Cities Skylines is a City Building game in the vain of Sim City. It has been many years since a proficient City Sim has been released, and following the debacle of the most recent Sim City game, expectations were understandably tentative.
- Developed by Colossal Order
- Published by Paradox Interactive
- Released 10th March 2015
- For PC, Mac, Linux
Notable Features and Trivia
- Modding support, integrated with the steam workshop
- Built in the Unity Engine
- That faux-Twitter display
The rating system I use consists of various categories, with a selection of applicable words for each category. For example, for “Visuals – Fidelity”, the possible ratings are “unbearable”, “adequate”, “impressive”, “masterful”. There are a total of 8 categories, and for each there are 3 to 5 possible ratings.
I find this system to be a good balance between the swift impression possible from a numeric system, whilst also giving the detail necessary to create an informed opinion.
Concept: Average (3/4)
City Sims have not been common in recent years, but they have been done a lot in the past. Cities Skylines doesn’t revolutionise the genre, it just aims to bring a much needed continuation to it.
Gameplay: Proficient (3/4)
For me, Cities Skylines not only sufficiently continues the genre, but streamlines many of the more cumbersome aspects of older city sim games. The only criticisms that I could level at the gameplay are some minor balance concerns, but nothing egregious.
Issues like controls and duration are covered in later sections.
Controls: Adequate (2/3)
Largely, the controls are about as good as they could be, but there are some areas that conspicuously lack controllability, such as the layers. It’s impossible for example, to show one layer (water, for example) without having a water building selected, and conversely, impossible to view the standard layer while a water building in selected. What seems to have been an interface design intended to simplify control and help players can at times be very restrictive and cumbersome, even annoying.

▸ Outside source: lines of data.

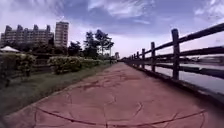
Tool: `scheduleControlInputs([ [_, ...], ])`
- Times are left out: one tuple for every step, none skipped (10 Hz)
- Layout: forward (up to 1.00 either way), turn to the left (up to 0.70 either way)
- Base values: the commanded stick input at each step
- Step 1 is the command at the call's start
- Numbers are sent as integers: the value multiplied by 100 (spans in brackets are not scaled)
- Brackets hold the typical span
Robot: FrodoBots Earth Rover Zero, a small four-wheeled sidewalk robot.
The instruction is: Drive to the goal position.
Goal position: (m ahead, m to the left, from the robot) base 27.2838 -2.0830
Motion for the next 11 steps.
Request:
scheduleControlInputs([
  [100,0],
  [100,0],
  [100,0],
  [100,0],
  [100,0],
  [100,0],
  [100,0],
  [100,0],
  [100,0],
  [100,0],
  [100,0],
])
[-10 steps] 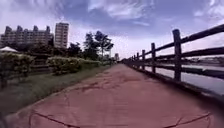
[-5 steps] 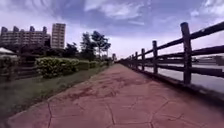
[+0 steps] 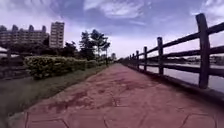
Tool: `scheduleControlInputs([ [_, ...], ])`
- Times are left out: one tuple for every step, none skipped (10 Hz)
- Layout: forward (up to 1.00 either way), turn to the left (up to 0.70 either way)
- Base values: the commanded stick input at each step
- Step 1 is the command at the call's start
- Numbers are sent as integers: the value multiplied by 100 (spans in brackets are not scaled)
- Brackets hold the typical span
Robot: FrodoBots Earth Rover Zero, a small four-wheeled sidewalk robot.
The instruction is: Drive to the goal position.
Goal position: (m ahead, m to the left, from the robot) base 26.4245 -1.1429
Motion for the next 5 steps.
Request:
scheduleControlInputs([
  [100,0],
  [100,0],
  [100,0],
  [100,0],
  [100,0],
])
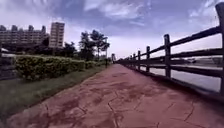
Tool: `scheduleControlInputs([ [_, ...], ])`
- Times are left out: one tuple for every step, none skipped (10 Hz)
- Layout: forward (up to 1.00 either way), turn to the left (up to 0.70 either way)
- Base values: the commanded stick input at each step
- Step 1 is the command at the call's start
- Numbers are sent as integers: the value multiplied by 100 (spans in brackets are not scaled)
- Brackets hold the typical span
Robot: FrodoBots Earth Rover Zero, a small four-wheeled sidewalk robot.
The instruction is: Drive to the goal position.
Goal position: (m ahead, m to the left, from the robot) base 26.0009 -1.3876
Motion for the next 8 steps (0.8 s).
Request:
scheduleControlInputs([
  [100,0],
  [100,0],
  [100,0],
  [100,0],
  [100,0],
  [100,0],
  [100,0],
  [100,0],
])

Fidelity: Impressive (3/4)
Visual quality is high, even individual people are fairly well detailed, with every object in the city looking as sharp as you would expect at the closest zoom levels.
Style: Fair (3/4)
The developers have gone for a tilt-shift perspective look, generally using flat colours and smooth curves in an attempt to, ironically, make everything look like small models. While I think they pull off this style well, I also consider it the opposite of what a City Sim should go for. It doesn’t seem like a real city if the style forces you to see it as a small model. Personally, I turn off the tilt-shift.

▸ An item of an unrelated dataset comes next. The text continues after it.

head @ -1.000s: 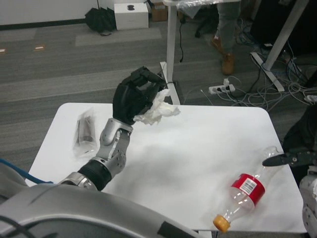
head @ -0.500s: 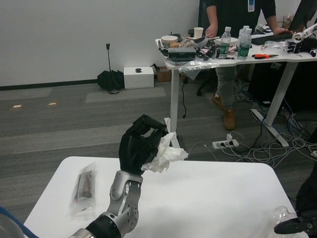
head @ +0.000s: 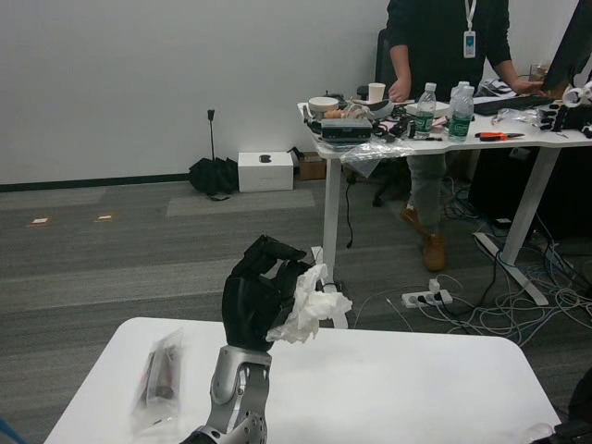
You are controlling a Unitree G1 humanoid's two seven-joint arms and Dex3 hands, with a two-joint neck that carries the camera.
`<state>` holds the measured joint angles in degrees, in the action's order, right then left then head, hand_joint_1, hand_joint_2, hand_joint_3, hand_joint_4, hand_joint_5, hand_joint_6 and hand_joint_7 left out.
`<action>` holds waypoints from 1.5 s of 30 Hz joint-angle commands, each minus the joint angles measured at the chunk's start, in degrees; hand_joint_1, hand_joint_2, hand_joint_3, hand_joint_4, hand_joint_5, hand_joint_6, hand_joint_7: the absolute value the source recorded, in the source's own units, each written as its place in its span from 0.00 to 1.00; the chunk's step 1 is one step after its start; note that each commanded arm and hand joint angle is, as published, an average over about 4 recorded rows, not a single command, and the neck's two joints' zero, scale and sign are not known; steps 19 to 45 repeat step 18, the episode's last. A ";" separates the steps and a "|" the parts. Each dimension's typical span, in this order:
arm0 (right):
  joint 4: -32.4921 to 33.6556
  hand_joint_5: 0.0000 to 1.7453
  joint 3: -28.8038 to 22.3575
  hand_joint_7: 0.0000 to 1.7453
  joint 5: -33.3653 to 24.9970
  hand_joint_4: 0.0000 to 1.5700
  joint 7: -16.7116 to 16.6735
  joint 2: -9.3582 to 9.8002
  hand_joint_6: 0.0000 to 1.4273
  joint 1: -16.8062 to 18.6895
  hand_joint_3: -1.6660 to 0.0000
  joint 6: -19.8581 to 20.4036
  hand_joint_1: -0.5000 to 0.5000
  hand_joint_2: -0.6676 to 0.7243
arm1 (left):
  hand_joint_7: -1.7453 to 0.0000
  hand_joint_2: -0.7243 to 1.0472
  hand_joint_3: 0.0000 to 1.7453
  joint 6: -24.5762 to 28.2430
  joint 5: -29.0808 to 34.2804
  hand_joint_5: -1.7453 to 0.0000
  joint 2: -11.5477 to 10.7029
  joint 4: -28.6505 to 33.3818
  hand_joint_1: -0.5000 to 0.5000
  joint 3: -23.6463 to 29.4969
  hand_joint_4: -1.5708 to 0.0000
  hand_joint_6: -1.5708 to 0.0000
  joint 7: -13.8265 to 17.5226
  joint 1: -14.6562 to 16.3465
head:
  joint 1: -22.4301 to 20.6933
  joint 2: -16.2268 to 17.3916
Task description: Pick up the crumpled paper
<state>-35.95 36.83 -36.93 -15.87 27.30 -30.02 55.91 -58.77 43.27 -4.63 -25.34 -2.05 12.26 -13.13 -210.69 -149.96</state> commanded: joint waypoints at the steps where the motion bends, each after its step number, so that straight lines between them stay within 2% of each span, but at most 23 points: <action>1: 0.53 0.00 0.43 0.00 -0.16 0.13 0.03 0.48 0.00 -1.73 1.00 0.28 0.33 1.00 | 0.24 1.00 0.20 -0.63 0.28 0.00 -0.01 -0.87 0.00 -0.21 0.00 0.18 -0.62 -0.76 | 0.75 0.33; 5: 0.56 0.00 0.69 0.00 -0.16 0.13 0.05 0.48 0.00 -1.99 1.00 0.25 0.33 1.00 | 0.24 1.00 0.20 -0.60 0.31 0.00 -0.03 -1.44 0.00 -0.26 0.00 0.18 -0.75 -1.02 | 3.10 1.58; 10: 0.97 0.00 1.13 0.00 -0.20 0.11 0.09 0.48 0.00 -2.63 1.00 -0.19 0.33 1.00 | 0.24 1.00 0.21 -0.56 0.24 0.00 -0.03 -2.57 0.00 -0.72 0.00 0.18 -0.93 -1.59 | 9.56 4.44; 16: 2.23 0.00 1.75 0.00 -0.16 0.10 0.82 0.70 0.00 -3.57 1.00 -1.20 0.33 1.00 | 0.24 1.00 0.22 -0.60 0.26 0.00 -0.03 -4.26 0.00 -2.13 0.00 0.18 -0.97 -2.41 | 14.38 7.70; 18: 2.67 0.00 1.75 0.00 -0.13 0.09 1.10 0.74 0.00 -3.64 1.00 -1.48 0.33 1.00 | 0.24 1.00 0.20 -0.59 0.24 0.00 -0.03 -4.48 0.00 -2.37 0.00 0.18 -1.01 -2.54 | 14.50 7.77; 45: 2.67 0.00 1.75 0.00 -0.13 0.09 1.10 0.74 0.00 -3.64 1.00 -1.48 0.33 1.00 | 0.24 1.00 0.20 -0.59 0.24 0.00 -0.03 -4.48 0.00 -2.37 0.00 0.18 -1.01 -2.54 | 14.50 7.77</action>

Performance: Impressive (4/4)
For the amount of moving detail to be rendered to the user, this game does an excellent job of staying at 60fps. It gets Impressive rather than Adequate because of the impressive LOD (Level Of Detail) tiers that the game must transition through the improve performance at a great distance. All this being said, there are certain perspectives you can take that will cause the game’s FPS to drop significantly, zoomed all the way in an unoccupied space for example, although the numerous grass objects and detailed trees don’t seem to be to blame, as the performance increases before the two change while zooming out. Such FPS drops are quite rare, even as the city grows as large as it can get.
Customisation: Good (3/4)
Not including mod support, the customisation options are above average for Cities Skylines. Video, Audio, general interface and control options are all more than sufficient. There are a few quirks and problems however, such as the fact that Anti-Aliasing and Anisotropic Filtering are both on/off values for some reason, at least some numbers would be preferable here.
The Twitter thing can be practically completely disabled, though there isn’t a single option to disable it.
Length: Average (3/5)
I should be giving a City-Building game a higher rating than this, unfortunately, we come now to the biggest problem I see with this game. The overall scale and duration of the city that you can build is about 10x less than it should be.
The game awards you with several milestones while you’re playing, representing the size of your city. To start with, they seem pretty accurate to the city you’ve created, but gradually, it gets rather excessive, for example, which Capital City do you know in the western world with a population of only 30,000? London has a population of 8.3 million, the game doesn’t allow the player to go anywhere near that. I could perhaps understand the argument that the population is not literal and is scaled down, like the currency, except that the population seems to be scaled exactly with the size and density of the city itself. Without even filling the initial 2km square you are able to build in, you can reach the largest milestones.
Also on this point, you can own a total of 9 2km squares. That’s a total of 18km squared. London is 1,572km squared. Even for just ‘representative’ scale, this is an extreme difference. An easy way to fix this would be the abolish the square areas entirely. They frequently make it impossible to place buildings near the edge of your territory, and can’t just be bought whenever you can afford them, they are unlocked one per milestone. It’s a contrived and pointless mechanic that significantly reduces the game’s realism.
Verdict (total: 24/32, 75%)
A satisfactory city builder, (the first for years) which should form the baseline for all city sims in years to come. Cities Skylines is sure to be an ongoing standard for the genre for the next five or more years. Modding support should keep it current for many years longer. My concerns about the game’s scale are a massive black mark for me… the game doesn’t even go close to simulating modern western cities, but rather simulating a city-like microcosm, which is a noticeable and grinding reality.
Still, it has replaced Sim City 2000 as my City Builder of choice.